La dilatation
C’est la phase la plus longue, durant laquelle la dilatation progresse environ d’un centimètre par heure. Mais ce n’est qu’une moyenne, et sa durée dépend en fait de vos précédents accouchements, des dimensions de votre bassin, de la position du bébé, etc. (05/12/2008)
Phase 1 : le pré-travail (période de latence)
Ce qui se passe : les contractions régulières sont encore assez brèves (20 à 60 secondes) et espacées (toutes les 20 minutes environ). La plupart du temps, si tout va bien, vous êtes encore chez vous. C’est parfois à ce moment que vous perdez le bouchon muqueux et/ou les eaux. Vous pouvez éventuellement ressentir des crampes, des douleurs dans le dos et avoir plus de sécrétions vaginales.
Ce que vous pouvez faire :
- Boire beaucoup pour ne pas vous déshydrater,
- Manger en petite quantité (des pâtes) pour prendre des forces : accoucher va vous demander de l’énergie !
- Prendre une douche ou un bain chaud pour accélérer le travail,
- Etirer votre dos sans vous cambrer
Phase 2 : le travail
Ce qui se passe : les contractions, encore plus fortes, se rapprochent et durent maintenant une minute toutes les 5 minutes. Elles sont aussi de plus en plus douloureuses : il se peut que votre respiration s’accélère, que vous ayez des nausées. Sous la pression des contractions et de la poussée du bébé, les membranes renfermant le liquide amniotique se rompent : si cela n’arrive pas naturellement avant 5 cm de dilatation, le médecin peut les ouvrir à l’aide d’un crochet spécial : une intervention bénigne et indolore qui permet d’accélérer le travail mais qui ne fait pas l’unanimité. Lorsque l’accouchement est très rapide, le bébé naît « coiffé » par ses membranes qui lui recouvrent la tête.
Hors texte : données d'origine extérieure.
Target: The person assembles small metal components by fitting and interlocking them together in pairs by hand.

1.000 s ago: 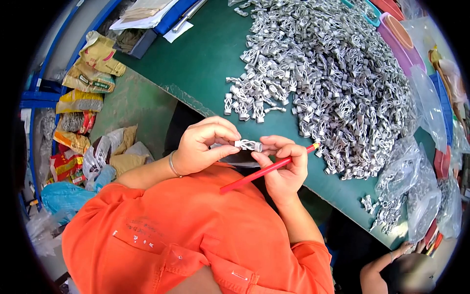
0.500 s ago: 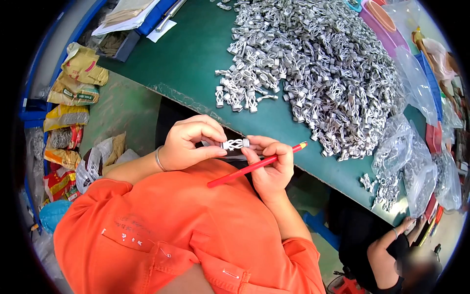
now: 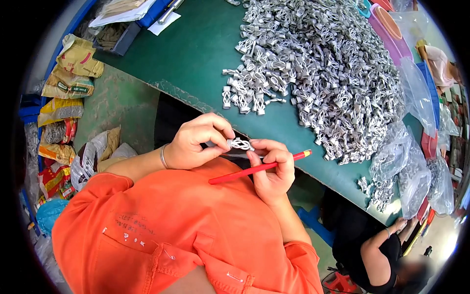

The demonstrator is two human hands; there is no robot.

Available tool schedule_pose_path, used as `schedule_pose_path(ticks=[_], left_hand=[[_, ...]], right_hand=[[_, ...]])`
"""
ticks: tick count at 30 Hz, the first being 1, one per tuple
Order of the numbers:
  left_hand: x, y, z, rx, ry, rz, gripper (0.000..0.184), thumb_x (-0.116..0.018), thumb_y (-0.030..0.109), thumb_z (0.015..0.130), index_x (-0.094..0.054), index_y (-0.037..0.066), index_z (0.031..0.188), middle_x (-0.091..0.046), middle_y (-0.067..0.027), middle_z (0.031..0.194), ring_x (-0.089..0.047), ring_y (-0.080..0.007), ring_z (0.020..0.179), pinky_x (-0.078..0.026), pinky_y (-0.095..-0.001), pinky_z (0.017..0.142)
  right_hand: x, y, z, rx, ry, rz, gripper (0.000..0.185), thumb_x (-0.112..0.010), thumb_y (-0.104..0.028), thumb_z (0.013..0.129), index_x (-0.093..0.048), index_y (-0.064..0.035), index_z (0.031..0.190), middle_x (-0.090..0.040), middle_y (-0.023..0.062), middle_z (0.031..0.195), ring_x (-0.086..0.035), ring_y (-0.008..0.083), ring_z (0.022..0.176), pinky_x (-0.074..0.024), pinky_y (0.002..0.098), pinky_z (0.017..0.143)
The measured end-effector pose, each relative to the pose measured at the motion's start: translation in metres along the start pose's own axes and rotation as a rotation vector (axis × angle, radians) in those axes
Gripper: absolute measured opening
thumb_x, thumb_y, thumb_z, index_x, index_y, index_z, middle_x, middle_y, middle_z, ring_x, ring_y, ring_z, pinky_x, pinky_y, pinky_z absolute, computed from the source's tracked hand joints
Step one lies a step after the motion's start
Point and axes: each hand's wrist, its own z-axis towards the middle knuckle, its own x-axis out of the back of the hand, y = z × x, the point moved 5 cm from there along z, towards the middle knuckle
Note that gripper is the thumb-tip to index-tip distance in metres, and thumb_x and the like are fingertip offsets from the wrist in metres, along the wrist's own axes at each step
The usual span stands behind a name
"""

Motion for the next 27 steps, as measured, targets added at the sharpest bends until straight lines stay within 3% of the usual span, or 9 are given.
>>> schedule_pose_path(ticks=[5, 8, 11, 18, 22, 24, 27], left_hand=[[0.003, -0.004, -0.002, 0.065, 0.024, -0.017, 0.016, -0.071, -0.006, 0.07, -0.062, 0.003, 0.079, -0.062, -0.0091, 0.093, -0.06, -0.021, 0.086, -0.05, -0.0302, 0.071], [0.004, -0.007, -0.005, 0.078, 0.006, -0.01, 0.015, -0.072, -0.005, 0.07, -0.061, 0.003, 0.079, -0.062, -0.0093, 0.093, -0.06, -0.0216, 0.085, -0.05, -0.0304, 0.071], [0.001, -0.015, -0.007, 0.1, -0.087, 0.044, 0.012, -0.069, -0.003, 0.072, -0.062, 0.003, 0.08, -0.062, -0.009, 0.094, -0.062, -0.0216, 0.083, -0.051, -0.0296, 0.07], [-0.01, -0.033, -0.015, 0.182, -0.15, 0.148, 0.011, -0.069, 0.002, 0.075, -0.066, 0.002, 0.085, -0.065, -0.0113, 0.1, -0.065, -0.0236, 0.087, -0.053, -0.0301, 0.075], [-0.004, -0.029, -0.004, 0.178, -0.098, 0.113, 0.009, -0.065, 0.002, 0.079, -0.064, 0.0, 0.088, -0.065, -0.0102, 0.09, -0.065, -0.0207, 0.08, -0.052, -0.0284, 0.07], [0.001, -0.034, -0.002, 0.404, -0.008, 0.004, 0.005, -0.065, -0.002, 0.079, -0.065, -0.001, 0.085, -0.064, -0.0098, 0.092, -0.065, -0.0163, 0.083, -0.053, -0.0243, 0.071], [-0.002, -0.041, 0.001, 0.487, 0.052, -0.217, 0.018, -0.064, -0.003, 0.082, -0.06, -0.003, 0.1, -0.063, -0.009, 0.094, -0.064, -0.0129, 0.083, -0.053, -0.023, 0.071]], right_hand=[[-0.007, 0.0, 0.001, 0.039, -0.031, 0.022, 0.033, -0.062, 0.016, 0.076, -0.039, -0.004, 0.087, -0.056, 0.0183, 0.101, -0.061, 0.0259, 0.097, -0.0535, 0.0319, 0.079], [-0.003, 0.0, 0.003, 0.008, 0.004, 0.039, 0.032, -0.066, 0.014, 0.074, -0.041, -0.0039, 0.085, -0.059, 0.0188, 0.098, -0.062, 0.026, 0.091, -0.0531, 0.0309, 0.075], [0.011, -0.007, 0.021, 0.176, -0.049, -0.38, 0.03, -0.071, 0.009, 0.069, -0.046, -0.0047, 0.076, -0.066, 0.0163, 0.087, -0.062, 0.0271, 0.078, -0.0491, 0.0329, 0.067], [0.021, 0.019, 0.074, 0.226, -0.062, -0.848, 0.02, -0.065, 0.007, 0.073, -0.048, -0.0024, 0.08, -0.065, 0.0142, 0.092, -0.06, 0.0306, 0.079, -0.0477, 0.0366, 0.068], [0.021, 0.025, 0.08, 0.243, -0.055, -0.925, 0.018, -0.063, 0.005, 0.074, -0.049, -0.0056, 0.081, -0.063, 0.0092, 0.086, -0.058, 0.03, 0.078, -0.0476, 0.0365, 0.066], [0.022, 0.021, 0.08, 0.294, -0.039, -0.907, 0.021, -0.065, 0.006, 0.073, -0.048, -0.0063, 0.079, -0.062, 0.0082, 0.082, -0.058, 0.0294, 0.075, -0.0474, 0.0357, 0.064], [0.024, 0.013, 0.07, 0.347, -0.031, -0.706, 0.031, -0.07, 0.01, 0.066, -0.045, -0.0066, 0.076, -0.063, 0.0087, 0.081, -0.059, 0.0272, 0.071, -0.0475, 0.0336, 0.062]])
Une fois en salle de naissance, la sage-femme vous place sous monitoring : des capteurs ronds maintenus par des sangles sont posés sur votre ventre pour enregistrer les contractions utérines, entendre les bruits du cœur du bébé et les enregistrer sur papier. Cette surveillance dure 30 à 45 minutes puis, dans la plupart des maternités, elle reste branchée en continu. Mais vous pouvez demander à ne l’avoir que par intermittence pour vous sentir plus libre. Il y a toutes les chances que la sage-femme vous pose également une perfusion ou un cathéter qui lui permettra, en cours de travail, de vous administrer plus rapidement un médicament ou simplement du glucose pour vous redonner un peu d’énergie.
Ce que vous pouvez faire :
- Continuer à bouger, à marcher, changer de position pour trouver celle qui est la plus confortable pour vous,
- Bouger ! Aucun vaisseau sanguin ne doit être comprimé et le bébé est ainsi oxygéné au mieux. Balancez votre bassin, en position verticale : cela facilite le travail.
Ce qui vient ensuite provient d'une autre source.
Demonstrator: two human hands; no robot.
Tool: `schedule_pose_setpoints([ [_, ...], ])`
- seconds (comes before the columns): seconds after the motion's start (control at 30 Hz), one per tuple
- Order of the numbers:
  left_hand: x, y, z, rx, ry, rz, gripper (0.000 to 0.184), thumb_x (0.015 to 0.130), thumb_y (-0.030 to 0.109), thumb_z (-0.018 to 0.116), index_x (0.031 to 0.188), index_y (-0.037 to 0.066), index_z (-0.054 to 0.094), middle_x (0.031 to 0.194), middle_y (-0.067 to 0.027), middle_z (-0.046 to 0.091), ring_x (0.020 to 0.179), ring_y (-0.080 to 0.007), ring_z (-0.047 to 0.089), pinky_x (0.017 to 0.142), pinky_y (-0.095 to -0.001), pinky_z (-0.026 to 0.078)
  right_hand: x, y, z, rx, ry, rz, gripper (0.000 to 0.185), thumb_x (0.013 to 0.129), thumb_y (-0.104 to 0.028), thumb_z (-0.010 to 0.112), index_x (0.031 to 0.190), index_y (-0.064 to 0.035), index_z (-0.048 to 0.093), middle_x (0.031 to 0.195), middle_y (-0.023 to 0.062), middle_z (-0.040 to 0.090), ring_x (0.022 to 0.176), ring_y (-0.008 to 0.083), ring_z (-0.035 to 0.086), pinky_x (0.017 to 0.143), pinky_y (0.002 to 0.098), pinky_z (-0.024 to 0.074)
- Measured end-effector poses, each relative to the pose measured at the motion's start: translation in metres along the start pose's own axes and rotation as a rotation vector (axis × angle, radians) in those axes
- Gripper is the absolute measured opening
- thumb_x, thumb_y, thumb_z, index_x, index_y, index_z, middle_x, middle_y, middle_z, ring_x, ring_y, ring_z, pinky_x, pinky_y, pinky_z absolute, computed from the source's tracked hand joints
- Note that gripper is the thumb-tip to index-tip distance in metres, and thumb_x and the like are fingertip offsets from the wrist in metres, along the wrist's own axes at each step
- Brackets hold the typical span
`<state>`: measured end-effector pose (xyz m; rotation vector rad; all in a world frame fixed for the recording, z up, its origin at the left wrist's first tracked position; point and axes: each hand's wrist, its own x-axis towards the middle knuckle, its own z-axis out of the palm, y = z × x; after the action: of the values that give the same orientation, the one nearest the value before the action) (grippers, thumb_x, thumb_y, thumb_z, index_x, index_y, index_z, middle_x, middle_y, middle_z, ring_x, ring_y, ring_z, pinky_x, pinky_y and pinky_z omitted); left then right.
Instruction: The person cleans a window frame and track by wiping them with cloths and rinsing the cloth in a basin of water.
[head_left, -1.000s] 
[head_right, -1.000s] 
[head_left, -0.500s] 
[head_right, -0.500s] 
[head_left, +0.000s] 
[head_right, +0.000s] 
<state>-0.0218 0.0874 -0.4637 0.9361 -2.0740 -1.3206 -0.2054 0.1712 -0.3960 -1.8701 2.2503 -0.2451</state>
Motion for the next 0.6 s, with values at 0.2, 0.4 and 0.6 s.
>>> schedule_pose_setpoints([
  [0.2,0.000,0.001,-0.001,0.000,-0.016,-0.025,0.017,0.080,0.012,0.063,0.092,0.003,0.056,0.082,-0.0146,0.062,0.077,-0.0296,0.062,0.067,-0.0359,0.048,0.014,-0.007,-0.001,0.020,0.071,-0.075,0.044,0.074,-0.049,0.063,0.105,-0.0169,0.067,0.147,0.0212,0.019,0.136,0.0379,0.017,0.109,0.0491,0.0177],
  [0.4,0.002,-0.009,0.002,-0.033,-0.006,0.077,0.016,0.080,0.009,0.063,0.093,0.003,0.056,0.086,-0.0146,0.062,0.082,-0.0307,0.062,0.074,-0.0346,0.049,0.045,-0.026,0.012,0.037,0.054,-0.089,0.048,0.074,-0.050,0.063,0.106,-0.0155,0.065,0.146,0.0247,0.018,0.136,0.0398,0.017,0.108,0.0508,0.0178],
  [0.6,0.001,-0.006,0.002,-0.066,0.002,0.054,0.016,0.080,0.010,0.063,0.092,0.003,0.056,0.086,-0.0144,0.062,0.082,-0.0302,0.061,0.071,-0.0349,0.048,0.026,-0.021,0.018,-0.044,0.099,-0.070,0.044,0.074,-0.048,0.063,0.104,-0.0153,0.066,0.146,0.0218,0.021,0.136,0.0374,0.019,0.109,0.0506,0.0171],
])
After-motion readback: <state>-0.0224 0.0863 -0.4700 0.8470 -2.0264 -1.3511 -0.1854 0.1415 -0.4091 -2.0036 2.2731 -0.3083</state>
- Si vous le souhaitez, c’est le moment de demander une anesthésie péridurale.
Phase 3 : la transition
Ce qui se passe : c’est la partie la plus intense du travail, les deux derniers centimètres jusqu’à dilatation complète du col de l’utérus. Les contractions, très fortes, ont lieu à peu près toutes les 2 minutes et durent au moins une minute à chaque fois. Vous pouvez avoir froid, être nauséeuse ou même en colère. Beaucoup de femmes ont le sentiment, à ce stade du travail, d’être complètement à bout de forces, c’est là qu’elles crient « Je vais mourir » ! Mais le bébé va enfin pouvoir descendre.
Ce que vous pouvez faire :
- Si vous ressentez l’envie de pousser, respirez lentement, en expulsant tout l’air de vos poumons sans contracter vos abdominaux.
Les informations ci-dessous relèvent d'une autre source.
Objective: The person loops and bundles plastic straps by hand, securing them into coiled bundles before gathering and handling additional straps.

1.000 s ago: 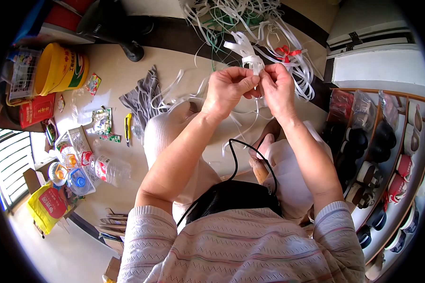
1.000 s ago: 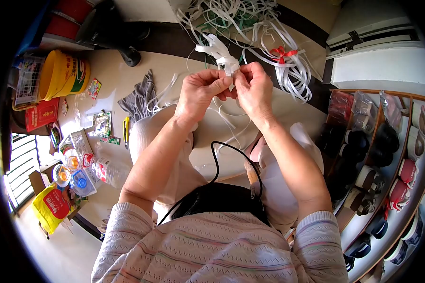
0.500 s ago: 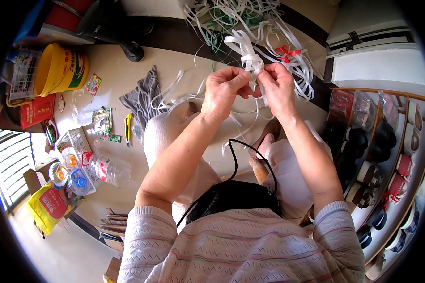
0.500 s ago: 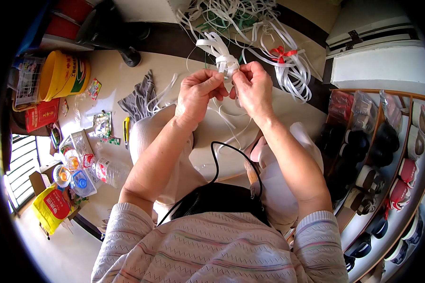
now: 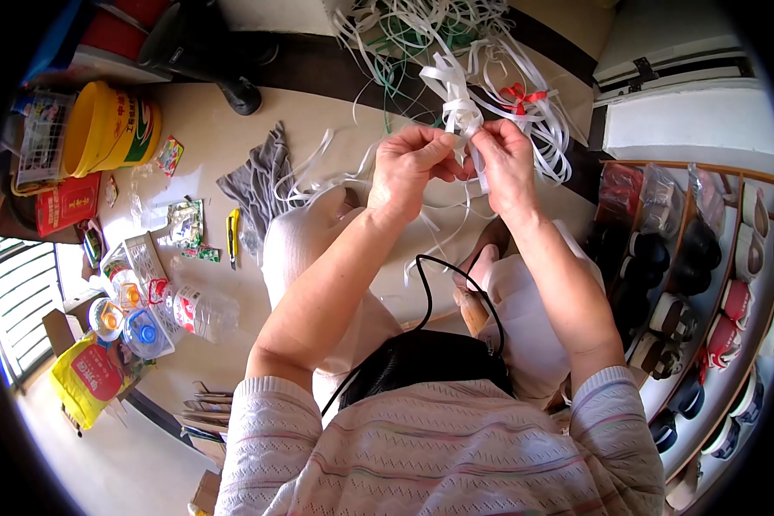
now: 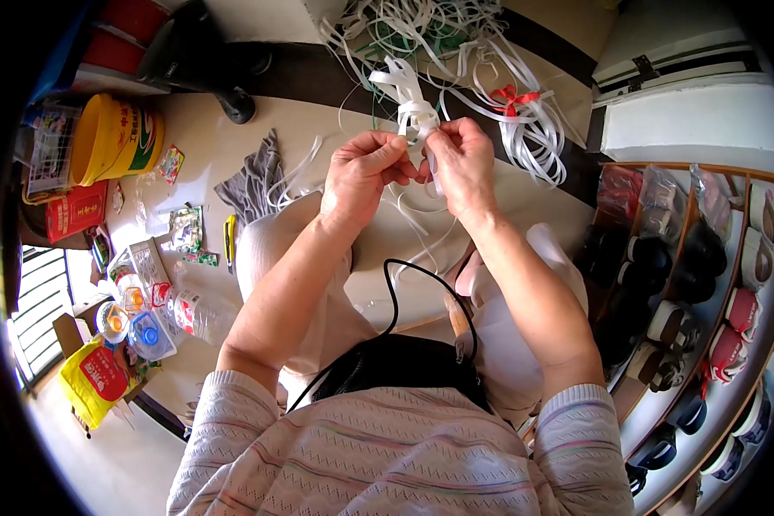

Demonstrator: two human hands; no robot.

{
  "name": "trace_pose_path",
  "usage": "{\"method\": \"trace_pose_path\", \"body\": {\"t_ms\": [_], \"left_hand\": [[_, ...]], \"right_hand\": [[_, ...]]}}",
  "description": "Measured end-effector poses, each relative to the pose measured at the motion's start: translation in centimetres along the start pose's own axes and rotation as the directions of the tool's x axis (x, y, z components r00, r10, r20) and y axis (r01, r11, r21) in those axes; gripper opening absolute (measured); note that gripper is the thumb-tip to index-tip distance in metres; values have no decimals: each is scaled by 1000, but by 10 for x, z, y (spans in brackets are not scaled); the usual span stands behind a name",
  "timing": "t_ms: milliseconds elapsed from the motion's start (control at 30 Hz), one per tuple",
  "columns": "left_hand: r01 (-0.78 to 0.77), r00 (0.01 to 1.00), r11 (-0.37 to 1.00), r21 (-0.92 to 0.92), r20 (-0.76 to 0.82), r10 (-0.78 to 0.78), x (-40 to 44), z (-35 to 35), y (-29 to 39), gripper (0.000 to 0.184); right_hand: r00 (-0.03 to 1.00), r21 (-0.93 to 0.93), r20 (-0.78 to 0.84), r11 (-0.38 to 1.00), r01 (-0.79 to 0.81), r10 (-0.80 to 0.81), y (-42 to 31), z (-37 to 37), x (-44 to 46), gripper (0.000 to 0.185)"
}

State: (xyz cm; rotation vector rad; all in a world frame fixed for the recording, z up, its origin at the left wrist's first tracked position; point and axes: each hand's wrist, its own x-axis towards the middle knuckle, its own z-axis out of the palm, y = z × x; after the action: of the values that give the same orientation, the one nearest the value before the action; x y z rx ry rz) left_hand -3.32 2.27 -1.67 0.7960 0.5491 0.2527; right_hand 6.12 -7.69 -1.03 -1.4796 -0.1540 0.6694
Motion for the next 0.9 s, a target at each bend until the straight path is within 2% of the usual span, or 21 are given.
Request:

- N’hésitez pas à demander à votre conjoint de ne pas vous aider ni vous toucher si c’est ce que vous ressentez à ce moment. Ces émotions sont involontaires ! La présence du papa à l'accouchement n'est pas toujours éviente à vivre.
- Rester le plus calme possible, en tâchant de vous détendre.
- Le col n’est pas suffisamment dilaté, le rythme cardiaque fœtal est irrégulier, le travail stagne pendant au moins deux heures, le bébé ne descend pas : l’obstétricien, qui est aussi chirurgien, peut réaliser une césarienne au bloc opératoire.